Brief: Retype the opening lines of the data exactly, stopping after the line that contains "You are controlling". Skip every picture.

Dataset content:
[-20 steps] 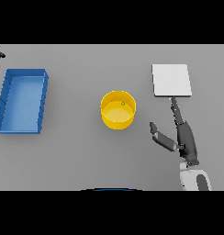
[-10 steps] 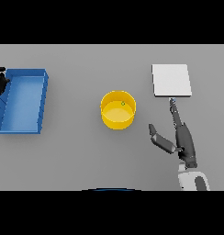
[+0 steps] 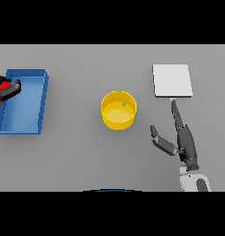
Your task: Pick up the red beaker and tilt it to pour out 1 green nut into yellow bowl. Pick up the yellow bowl and place it on the metallic measuring scale.
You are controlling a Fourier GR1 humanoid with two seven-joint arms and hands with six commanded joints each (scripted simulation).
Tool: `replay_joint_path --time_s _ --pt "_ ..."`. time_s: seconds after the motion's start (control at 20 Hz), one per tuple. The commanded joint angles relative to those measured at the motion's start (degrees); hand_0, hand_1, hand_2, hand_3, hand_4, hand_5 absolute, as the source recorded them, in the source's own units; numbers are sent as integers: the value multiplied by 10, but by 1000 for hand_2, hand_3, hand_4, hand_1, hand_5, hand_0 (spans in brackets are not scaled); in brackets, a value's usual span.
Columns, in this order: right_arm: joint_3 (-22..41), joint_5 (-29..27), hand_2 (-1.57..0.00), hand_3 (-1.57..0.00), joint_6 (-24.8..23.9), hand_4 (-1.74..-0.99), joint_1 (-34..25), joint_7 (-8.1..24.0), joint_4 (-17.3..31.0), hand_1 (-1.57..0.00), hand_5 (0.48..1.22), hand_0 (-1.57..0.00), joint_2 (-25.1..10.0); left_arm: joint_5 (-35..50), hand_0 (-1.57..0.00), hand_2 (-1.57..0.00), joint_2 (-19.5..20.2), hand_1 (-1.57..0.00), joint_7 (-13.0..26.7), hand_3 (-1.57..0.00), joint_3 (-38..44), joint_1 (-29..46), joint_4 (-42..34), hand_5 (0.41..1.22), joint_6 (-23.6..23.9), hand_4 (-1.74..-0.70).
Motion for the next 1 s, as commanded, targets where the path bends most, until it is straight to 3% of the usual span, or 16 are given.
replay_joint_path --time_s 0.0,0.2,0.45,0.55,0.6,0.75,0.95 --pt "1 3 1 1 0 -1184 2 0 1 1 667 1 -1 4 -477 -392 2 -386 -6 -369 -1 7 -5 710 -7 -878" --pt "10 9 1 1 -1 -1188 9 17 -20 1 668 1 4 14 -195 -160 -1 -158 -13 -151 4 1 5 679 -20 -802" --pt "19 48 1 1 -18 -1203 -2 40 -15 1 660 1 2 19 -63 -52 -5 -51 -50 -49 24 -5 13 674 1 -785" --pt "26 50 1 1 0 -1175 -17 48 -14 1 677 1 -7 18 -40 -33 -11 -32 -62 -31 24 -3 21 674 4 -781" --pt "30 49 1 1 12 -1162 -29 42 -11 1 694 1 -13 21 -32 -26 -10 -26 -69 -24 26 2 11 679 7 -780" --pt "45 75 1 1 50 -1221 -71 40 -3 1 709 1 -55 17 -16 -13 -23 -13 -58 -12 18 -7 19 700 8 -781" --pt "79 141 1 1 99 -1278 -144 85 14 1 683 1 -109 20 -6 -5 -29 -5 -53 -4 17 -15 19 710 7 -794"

Result of the task:
[-20 steps] 
[-10 steps] 
[+0 steps] 
Your task: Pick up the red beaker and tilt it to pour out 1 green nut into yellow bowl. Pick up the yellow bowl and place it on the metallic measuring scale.
You are controlling a Fourier GR1 humanoid with two seven-joint arms and hands with six commanded joints each (scripted simulation).

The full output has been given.